*WHAT THIS TASK INVOLVES*: In the records below, find the line with "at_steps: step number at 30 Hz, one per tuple" and the line with "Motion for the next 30". Print both exactly, along with every line between them, and no other line.

*DATA SUPPLIED*:
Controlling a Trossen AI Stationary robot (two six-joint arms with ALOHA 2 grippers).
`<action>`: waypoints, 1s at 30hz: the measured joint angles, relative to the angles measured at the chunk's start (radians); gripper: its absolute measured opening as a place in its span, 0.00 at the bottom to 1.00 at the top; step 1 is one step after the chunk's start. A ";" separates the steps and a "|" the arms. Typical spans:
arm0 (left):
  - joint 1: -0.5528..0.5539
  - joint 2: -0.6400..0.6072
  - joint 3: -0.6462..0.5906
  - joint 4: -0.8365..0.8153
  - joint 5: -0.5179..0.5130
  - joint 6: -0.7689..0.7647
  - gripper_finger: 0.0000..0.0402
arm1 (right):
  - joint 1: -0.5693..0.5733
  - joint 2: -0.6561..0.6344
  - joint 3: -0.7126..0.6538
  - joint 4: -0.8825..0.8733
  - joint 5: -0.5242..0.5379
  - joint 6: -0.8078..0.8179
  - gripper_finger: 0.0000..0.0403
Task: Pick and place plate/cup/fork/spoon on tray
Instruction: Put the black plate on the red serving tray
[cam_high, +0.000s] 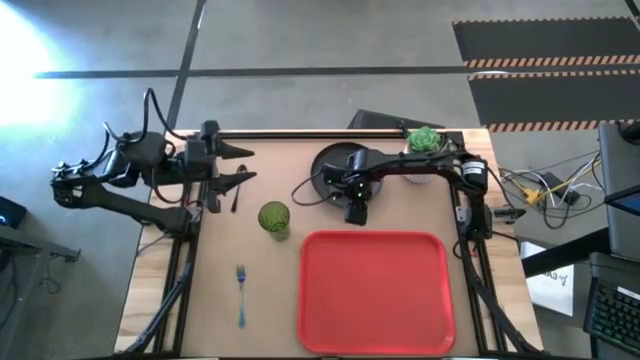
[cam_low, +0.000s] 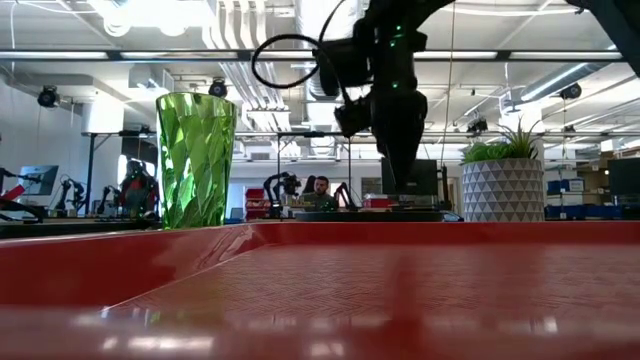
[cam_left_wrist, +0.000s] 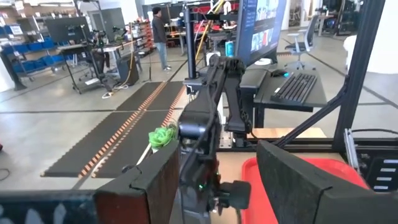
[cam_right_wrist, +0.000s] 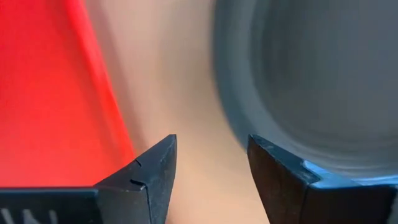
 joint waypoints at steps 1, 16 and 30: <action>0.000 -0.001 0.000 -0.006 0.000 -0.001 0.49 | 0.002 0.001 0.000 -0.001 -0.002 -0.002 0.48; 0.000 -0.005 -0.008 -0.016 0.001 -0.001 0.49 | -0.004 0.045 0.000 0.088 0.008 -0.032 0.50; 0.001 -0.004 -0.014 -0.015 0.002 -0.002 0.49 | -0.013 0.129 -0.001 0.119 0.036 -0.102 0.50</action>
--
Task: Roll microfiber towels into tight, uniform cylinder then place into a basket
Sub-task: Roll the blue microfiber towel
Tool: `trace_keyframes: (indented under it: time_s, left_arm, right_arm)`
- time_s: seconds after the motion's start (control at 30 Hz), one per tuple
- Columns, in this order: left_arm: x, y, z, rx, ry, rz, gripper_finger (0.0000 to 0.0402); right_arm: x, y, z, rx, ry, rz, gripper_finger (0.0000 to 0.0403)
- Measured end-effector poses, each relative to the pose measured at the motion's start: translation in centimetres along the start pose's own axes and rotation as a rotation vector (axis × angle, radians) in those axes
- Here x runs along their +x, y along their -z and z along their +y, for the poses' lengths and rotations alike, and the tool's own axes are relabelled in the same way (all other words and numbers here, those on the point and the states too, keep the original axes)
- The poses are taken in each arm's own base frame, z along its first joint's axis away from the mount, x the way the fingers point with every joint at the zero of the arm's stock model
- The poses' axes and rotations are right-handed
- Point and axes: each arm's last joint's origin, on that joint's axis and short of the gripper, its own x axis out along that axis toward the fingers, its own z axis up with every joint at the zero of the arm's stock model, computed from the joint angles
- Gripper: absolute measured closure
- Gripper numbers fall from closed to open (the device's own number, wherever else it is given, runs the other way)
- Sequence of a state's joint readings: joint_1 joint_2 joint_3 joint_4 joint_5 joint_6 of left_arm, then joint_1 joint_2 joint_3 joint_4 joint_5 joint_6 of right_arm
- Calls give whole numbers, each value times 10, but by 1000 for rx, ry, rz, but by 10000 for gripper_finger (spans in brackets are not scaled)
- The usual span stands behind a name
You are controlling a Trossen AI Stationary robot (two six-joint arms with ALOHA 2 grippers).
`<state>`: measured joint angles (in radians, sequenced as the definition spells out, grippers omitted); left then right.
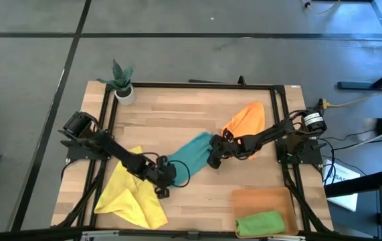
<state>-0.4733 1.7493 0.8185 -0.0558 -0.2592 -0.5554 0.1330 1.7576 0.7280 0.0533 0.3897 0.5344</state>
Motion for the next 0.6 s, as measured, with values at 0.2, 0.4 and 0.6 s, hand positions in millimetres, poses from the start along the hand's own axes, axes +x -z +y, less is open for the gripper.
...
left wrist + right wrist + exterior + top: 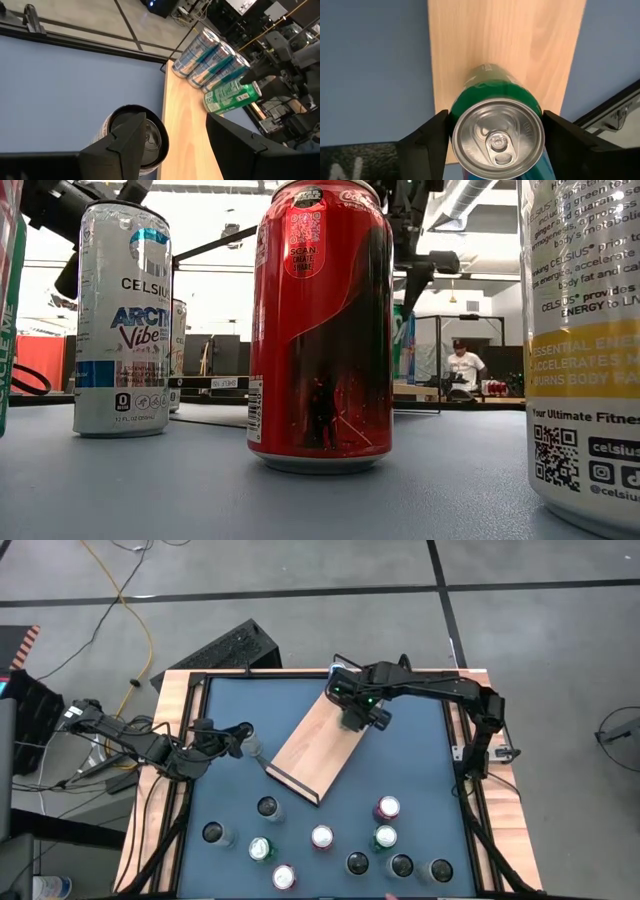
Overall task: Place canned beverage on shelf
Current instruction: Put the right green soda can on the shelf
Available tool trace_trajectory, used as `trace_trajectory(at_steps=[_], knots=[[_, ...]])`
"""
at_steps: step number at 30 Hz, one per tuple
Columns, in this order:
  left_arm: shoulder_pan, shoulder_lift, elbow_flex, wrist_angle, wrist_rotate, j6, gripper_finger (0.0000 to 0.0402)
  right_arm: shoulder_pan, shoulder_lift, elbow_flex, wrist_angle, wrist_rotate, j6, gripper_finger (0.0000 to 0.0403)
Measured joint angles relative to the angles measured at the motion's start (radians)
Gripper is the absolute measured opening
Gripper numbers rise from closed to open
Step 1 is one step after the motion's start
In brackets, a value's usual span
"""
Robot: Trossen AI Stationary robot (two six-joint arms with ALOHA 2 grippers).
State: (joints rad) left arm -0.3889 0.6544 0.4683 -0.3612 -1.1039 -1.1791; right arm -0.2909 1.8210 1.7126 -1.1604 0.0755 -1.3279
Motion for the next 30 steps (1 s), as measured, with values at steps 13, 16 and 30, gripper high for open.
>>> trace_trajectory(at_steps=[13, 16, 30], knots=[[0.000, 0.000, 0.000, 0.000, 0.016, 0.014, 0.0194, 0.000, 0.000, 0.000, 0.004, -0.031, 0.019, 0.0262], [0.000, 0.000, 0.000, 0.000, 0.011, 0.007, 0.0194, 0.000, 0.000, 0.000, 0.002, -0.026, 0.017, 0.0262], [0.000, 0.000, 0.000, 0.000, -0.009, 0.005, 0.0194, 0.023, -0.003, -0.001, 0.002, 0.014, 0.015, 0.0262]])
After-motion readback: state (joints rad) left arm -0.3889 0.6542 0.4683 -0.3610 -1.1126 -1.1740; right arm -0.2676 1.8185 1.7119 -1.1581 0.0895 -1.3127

*TASK RESULT*:
at_steps: step number at 30 Hz, one per tuple
Columns, in this order:
  left_arm: shoulder_pan, shoulder_lift, elbow_flex, wrist_angle, wrist_rotate, j6, gripper_finger (0.0000 to 0.0402)
  right_arm: shoulder_pan, shoulder_lift, elbow_flex, wrist_angle, wrist_rotate, j6, gripper_finger (0.0000 to 0.0403)
Measured joint angles relative to the angles measured at the motion's start (radians)
Gripper is the absolute measured opening
Gripper numbers rise from closed to open
Step 1 is one step after the motion's start
In brackets, a value's usual span
"""
Robot: Trossen AI Stationary robot (two six-joint arms with ALOHA 2 grippers).
State: (joints rad) left arm -0.3889 0.6544 0.4683 -0.3612 -1.1039 -1.1791; right arm -0.2909 1.8210 1.7126 -1.1604 0.0755 -1.3279
Motion for the next 30 steps (1 s), as measured, with values at steps 13, 16 and 30, gripper high for open.

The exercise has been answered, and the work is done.